Assigned task: Of the lines below, write out exactly those from the line with "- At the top" through the line with "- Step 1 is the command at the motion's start", both included, and skip the rest.

[Start of section]

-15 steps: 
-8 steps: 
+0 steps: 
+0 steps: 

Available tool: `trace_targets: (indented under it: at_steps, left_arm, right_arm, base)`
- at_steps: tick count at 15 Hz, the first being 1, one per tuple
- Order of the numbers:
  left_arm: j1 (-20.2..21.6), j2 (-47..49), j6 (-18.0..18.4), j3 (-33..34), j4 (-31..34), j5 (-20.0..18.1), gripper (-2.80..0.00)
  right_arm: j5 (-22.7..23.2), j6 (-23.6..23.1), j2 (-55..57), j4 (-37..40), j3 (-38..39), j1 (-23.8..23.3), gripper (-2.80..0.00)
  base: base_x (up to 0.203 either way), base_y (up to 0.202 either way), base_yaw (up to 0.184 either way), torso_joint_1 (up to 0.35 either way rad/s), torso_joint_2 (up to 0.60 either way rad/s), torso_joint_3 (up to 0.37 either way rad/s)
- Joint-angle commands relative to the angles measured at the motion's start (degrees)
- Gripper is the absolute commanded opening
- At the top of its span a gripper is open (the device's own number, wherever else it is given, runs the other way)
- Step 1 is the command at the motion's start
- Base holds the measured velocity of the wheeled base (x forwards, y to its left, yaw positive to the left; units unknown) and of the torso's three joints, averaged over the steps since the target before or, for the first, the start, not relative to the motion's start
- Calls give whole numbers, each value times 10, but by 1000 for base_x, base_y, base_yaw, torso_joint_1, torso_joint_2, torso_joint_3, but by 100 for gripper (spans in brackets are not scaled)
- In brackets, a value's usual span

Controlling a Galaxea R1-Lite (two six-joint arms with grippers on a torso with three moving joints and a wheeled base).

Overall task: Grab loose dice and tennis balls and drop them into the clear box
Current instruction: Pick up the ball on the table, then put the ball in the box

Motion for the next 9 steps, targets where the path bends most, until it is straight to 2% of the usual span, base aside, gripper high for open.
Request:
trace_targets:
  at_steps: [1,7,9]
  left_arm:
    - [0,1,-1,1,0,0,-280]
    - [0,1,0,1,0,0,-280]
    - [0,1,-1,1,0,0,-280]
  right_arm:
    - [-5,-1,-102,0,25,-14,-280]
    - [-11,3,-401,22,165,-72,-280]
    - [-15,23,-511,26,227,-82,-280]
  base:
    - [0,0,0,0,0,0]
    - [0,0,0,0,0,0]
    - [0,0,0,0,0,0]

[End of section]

Response area:
- At the top of its span a gripper is open (the device's own number, wherever else it is given, runs the other way)
- Step 1 is the command at the motion's start

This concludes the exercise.